My essay suggests that Mark’s Gospel fits perfectly into this scenario, as the much-needed “apostolic voice” that sought to correct “the second church” of the late first century. It is easy to interpret the first half of Mark’s Gospel as tapping into the desire for spiritual power and protection of the “second church” but then, in the second half, harnessing that desire in relation to an exclusive devotion to Jesus Christ and a cruciform pattern of discipleship.

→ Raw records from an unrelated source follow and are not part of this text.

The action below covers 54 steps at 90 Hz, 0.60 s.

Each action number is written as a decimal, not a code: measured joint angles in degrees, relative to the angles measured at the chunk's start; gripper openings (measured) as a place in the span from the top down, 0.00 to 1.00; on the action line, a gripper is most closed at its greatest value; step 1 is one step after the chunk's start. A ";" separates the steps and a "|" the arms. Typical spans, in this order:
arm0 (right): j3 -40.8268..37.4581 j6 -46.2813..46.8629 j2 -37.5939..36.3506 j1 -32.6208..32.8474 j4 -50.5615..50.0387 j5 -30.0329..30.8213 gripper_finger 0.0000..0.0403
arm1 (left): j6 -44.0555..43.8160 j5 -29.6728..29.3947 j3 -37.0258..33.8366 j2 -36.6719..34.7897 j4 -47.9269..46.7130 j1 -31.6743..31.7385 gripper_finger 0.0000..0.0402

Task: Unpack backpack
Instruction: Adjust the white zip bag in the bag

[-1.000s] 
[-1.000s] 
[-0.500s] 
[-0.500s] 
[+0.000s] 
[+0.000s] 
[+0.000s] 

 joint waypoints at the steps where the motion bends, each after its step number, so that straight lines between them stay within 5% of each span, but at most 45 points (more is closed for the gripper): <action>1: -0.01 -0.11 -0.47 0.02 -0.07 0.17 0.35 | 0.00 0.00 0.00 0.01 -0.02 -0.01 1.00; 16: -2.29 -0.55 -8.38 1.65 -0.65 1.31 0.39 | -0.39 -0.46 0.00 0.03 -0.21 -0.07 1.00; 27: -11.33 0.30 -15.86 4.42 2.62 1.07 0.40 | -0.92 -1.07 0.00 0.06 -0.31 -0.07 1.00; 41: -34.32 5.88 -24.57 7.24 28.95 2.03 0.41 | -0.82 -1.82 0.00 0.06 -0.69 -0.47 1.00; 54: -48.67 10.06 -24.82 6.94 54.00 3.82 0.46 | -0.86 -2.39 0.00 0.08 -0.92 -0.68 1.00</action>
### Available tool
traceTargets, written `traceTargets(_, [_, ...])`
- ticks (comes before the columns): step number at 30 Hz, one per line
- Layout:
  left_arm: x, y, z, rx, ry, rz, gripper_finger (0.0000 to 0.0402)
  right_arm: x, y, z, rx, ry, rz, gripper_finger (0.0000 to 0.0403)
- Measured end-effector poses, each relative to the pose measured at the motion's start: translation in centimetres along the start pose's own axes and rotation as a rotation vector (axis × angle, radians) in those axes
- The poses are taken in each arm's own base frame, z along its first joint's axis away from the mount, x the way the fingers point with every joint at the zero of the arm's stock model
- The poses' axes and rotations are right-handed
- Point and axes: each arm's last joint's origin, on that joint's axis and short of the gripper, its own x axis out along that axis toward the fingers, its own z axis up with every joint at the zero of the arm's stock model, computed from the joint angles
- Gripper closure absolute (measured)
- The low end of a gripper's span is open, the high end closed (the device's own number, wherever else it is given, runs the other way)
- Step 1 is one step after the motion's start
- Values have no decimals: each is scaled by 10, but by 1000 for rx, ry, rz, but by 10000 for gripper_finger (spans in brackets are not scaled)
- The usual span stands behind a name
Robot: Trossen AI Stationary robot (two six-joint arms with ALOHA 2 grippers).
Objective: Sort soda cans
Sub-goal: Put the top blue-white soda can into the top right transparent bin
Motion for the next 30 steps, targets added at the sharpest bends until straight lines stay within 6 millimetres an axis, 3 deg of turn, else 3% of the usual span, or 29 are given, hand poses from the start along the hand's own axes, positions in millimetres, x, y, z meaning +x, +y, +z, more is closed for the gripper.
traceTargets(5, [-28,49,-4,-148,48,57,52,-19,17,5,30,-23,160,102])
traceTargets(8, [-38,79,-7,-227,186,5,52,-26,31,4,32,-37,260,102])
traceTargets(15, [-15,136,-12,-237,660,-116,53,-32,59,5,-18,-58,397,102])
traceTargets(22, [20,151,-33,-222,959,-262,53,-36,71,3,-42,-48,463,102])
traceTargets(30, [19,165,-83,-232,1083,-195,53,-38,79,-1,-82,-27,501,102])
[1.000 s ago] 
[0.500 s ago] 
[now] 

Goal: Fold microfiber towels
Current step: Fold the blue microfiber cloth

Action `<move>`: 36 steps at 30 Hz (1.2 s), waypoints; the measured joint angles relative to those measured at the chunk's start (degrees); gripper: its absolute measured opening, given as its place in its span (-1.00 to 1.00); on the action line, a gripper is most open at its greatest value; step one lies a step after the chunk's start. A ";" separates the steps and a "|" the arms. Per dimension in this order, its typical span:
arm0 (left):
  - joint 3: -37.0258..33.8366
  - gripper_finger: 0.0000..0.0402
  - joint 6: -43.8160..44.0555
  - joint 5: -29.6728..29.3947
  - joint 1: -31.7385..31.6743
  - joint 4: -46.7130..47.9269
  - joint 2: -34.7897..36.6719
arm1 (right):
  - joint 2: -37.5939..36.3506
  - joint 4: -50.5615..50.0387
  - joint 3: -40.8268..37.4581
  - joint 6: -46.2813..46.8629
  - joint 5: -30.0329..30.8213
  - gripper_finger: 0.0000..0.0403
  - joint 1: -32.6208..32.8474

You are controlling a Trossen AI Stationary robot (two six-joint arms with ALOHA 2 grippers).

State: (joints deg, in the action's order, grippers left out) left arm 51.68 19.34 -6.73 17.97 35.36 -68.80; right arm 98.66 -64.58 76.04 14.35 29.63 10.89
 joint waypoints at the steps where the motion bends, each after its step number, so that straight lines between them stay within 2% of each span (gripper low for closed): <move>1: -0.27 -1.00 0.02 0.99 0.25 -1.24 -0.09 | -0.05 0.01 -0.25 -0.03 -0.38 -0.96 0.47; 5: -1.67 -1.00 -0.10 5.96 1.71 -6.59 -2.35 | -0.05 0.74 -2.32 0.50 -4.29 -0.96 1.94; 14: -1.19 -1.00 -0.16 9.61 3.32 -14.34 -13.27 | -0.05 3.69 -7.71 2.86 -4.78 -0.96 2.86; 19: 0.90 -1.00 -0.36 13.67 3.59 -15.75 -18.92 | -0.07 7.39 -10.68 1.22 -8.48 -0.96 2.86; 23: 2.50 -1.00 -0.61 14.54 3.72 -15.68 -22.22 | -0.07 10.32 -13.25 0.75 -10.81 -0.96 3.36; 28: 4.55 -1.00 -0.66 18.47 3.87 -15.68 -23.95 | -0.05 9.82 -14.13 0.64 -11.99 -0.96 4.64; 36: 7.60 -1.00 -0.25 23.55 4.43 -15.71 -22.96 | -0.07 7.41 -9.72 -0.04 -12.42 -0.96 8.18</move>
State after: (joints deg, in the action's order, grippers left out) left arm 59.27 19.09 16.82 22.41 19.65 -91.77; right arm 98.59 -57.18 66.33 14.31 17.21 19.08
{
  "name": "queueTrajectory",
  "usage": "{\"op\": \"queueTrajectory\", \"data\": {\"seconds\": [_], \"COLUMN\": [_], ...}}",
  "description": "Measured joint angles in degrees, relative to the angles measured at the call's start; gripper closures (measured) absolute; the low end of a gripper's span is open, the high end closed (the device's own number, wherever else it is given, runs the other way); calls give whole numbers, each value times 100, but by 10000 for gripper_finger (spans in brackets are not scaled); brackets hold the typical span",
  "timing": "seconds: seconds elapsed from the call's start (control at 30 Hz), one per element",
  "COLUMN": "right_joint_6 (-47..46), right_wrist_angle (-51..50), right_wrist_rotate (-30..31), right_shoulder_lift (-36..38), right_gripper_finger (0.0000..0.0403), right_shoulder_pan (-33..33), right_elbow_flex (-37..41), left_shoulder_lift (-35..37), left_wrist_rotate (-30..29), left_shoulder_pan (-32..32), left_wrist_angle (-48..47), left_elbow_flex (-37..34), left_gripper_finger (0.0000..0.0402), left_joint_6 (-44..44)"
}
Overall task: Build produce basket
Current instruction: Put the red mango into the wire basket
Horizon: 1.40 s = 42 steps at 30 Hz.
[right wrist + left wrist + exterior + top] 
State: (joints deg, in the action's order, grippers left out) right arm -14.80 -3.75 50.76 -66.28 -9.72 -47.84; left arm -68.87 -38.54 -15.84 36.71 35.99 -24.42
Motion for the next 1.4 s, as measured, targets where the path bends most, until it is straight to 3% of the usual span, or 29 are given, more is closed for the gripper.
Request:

It was when the Pompeii pieces of first-century Jesus-devotion fell into place that I came to a new appreciation of Mark’s Gospel. The old adage that Mark’s Gospel links a “theology of glory” to a “theology of the cross” (with a variety of scholarly variations on that theme) came alive with new urgency, in light of what I was finding about Jesus-devotion in Pompeii, where Jesus-devotion seems intricately tied to strategies of protection in a dangerous world. Against this backdrop, Mark’s Gospel is not simply an interesting theological contribution to Christian discourse but is an urgent corrective to the “second church” of the first century – the sort of thing that we might be seeing in Pompeii, and if in Pompeii, no doubt elsewhere as well. (Of course, Mark’s Gospel may well have been doing other things as well, but if it was a text written “for all Christians” [to use Richard Bauckham’s term], the Pompeian data opens up one vista in which see one application of its potential impact in its original setting.)

BEN: Your discussion of the Hebrew +, or Taw, the last letter of the Hebrew alphabet used on ossuaries and elsewhere to signify God’s property and the devotion of the person in question is fascinating. (It of course flatly contradicts the Talpiot tomb folks who think that the + symbol must indicate a Christian tomb, even a tomb of Jesus himself, with bones intact.) I wrote you an email asking if you had considered not only the connection between Ezekiel’s mark on the saints and the + and the reference in Rev. 7, but also the possibility that John in Revelation envisions not the + or Taw but the Omega or even Alpha and Omega mark as the one the saints bear (since the alpha and omega is predicated of both the Father and the Son in Revelation). This would contrast quite nicely with the mark of the beast on the Emperor worshippers. What do you think?

BRUCE:

I’m not sure about your idea in particular, but then again, nothing would surprise me in this regard. The first-century world of religious symbolism was extremely rich. Jews and Christians frequently probed deeply into symbolism that they found embedded within Jewish scripture and tradition.

And the more you dig around in the ancient world, the more you recognize that what seems extraordinary to us was not out of the ordinary for people of the past. Some ancient people appreciated theological connections of the most subtle and intricate kinds. I tried to demonstrate this in relation to Luke’s Gospel in my little book, Hearing the Silence, which argues that the Lukan evangelist expected his audience to explore subtle theological connections – both intratextual connections within his narrative and intertextual connections beyond it (especially with reference to Psalm 91).

But pride of place in this regard is the book of Revelation. I often think that anyone interested in exploring the religious imagination of a first-century creative mind needs to start by reading through Richard Bauckham’s book The Climax of Prophecy. It is a fascinating study of that text, demonstrating just how creatively

agile an ancient mind could be in terms of making theological connections between resources within the Judeo-Christian tradition.